Авдеева не выдержала и рассмеялась.
– Ладно, входите.
На кухне кипел чайник, в вазочке на столе стояло клубничное вареньем – и так по-домашнему уютно пахло клубникой, печеньем и еще чем-то давно забытым, напоминающим детство, бабушку и дом в деревне, куда родители отправляли Фарида на лето, что он растрогался.
– Садитесь, будем пить чай! – пригласила Людмила Станиславовна. – Я еще не завтракала.
За чаем разговор не клеился. Фарид вчера вечером ходил по магазинам, выбирал ей подарки, а теперь не знал, как преподнести их. Она смотрела на его замешательство и посмеивалась.
– Так что? – неожиданно спросила Авдеева. – Не испугались моего супруга-маньяка? А вдруг я тоже стала ненормальной, прожив с ним столько лет?
– Нет.
– Вижу, вы храбрый мужчина. Настоящий герой. К тому же, Владимир Петрович умер… Теперь я свободна и опять могу выйти замуж. Вот только хочу ли я? Вы нашли ответ на этот вопрос?
– Где? – чувствуя себя необычайно глупо, спросил Фарид.
Эта женщина явно подшучивала над ним, не принимая всерьез ни одного сказанного им слова.
– У Шекспира! – засмеялась Людмила Станиславовна.
– Не нашел.
– Я так и думала.
Она получала удовольствие, глядя на его выражение лица – строгое и вместе с тем робкое.

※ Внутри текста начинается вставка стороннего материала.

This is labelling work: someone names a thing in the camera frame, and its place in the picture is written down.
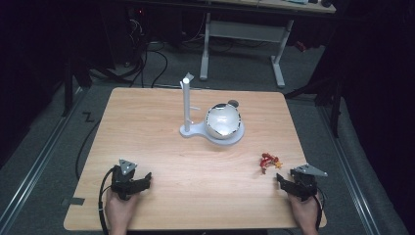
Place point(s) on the white round bowl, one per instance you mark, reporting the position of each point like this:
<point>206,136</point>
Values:
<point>222,121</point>

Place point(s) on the metal floor rail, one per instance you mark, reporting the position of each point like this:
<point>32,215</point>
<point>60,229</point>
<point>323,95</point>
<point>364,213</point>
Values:
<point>36,163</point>
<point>350,169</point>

«Что говорить, я не знаю, пора переходить к действиям, – решил Фарид.
– У меня для вас сюрприз, – пробормотал он, краснея от банальности фразы, и поспешил в прихожую. – Вот!

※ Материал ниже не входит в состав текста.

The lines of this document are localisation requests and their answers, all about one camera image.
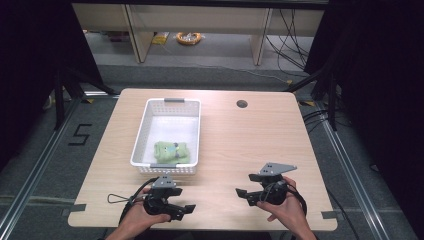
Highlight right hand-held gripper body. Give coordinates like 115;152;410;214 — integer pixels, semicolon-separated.
258;162;298;206

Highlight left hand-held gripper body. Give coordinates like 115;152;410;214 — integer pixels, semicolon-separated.
142;174;183;216

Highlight white perforated plastic basket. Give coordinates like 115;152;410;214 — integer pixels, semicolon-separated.
129;97;202;176

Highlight person's left hand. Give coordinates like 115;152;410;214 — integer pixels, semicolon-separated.
127;187;172;234

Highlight person's right hand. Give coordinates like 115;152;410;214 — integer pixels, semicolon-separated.
255;175;310;236

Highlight black metal stand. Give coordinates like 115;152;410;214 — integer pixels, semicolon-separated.
283;66;338;132
53;64;118;131

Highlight black curtain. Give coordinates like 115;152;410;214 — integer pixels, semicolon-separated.
0;0;104;168
303;0;424;231

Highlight yellow packet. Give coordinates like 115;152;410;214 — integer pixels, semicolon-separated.
151;31;168;46

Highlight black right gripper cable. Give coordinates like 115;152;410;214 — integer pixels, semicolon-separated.
259;181;308;218

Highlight metal floor rail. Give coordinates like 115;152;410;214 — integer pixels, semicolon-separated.
0;96;83;236
319;109;392;240

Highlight black floor cables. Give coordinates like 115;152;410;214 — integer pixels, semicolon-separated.
265;9;313;72

Он положил ей на колени пакет.
– Что это?
– Подарки.
Людмиле Станиславовне мужчины никогда ничего не дарили, и она почувствовала замешательство. Супруг в первый год брака преподносил ей разные дешевые мелочи, а потом и это счел лишней тратой денег. Никитский пару раз дарил ей цветы и еще что-то… она забыла.

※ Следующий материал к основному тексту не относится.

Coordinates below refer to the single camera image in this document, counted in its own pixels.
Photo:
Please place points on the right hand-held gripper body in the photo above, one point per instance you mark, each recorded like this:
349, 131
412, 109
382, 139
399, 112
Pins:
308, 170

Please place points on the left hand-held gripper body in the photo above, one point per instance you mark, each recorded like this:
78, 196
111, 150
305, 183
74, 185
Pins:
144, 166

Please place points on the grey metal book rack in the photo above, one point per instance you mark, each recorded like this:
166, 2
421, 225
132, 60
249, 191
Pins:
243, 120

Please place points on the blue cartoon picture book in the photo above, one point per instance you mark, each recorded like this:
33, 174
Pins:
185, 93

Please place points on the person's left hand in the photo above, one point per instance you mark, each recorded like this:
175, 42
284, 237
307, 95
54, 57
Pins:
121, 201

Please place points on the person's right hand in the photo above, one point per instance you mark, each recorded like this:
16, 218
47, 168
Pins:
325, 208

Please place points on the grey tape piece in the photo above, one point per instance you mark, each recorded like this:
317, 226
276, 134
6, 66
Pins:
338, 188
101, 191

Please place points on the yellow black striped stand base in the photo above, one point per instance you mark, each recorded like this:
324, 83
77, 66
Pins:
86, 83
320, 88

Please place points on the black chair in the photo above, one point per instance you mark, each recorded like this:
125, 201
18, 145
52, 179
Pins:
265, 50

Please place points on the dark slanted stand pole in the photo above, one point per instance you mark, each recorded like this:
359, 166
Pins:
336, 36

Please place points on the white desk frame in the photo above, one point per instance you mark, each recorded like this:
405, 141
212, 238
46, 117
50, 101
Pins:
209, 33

Авдеева раскрыла пакет, внутри которого оказалось множество свертков и маленьких пакетиков. Оберточная бумага соблазнительно шуршала. Людмила Станиславовна высыпала подарки на стол и принялась разворачивать. На свет появились кружевные бюстгальтеры, трусики, короткие прозрачные маечки, шортики, ночные рубашки и шелковый пеньюар, – все красивое и очень дорогое.
– Вам нравится? – спросил Фарид. – Мне кажется, я угадал ваш размер.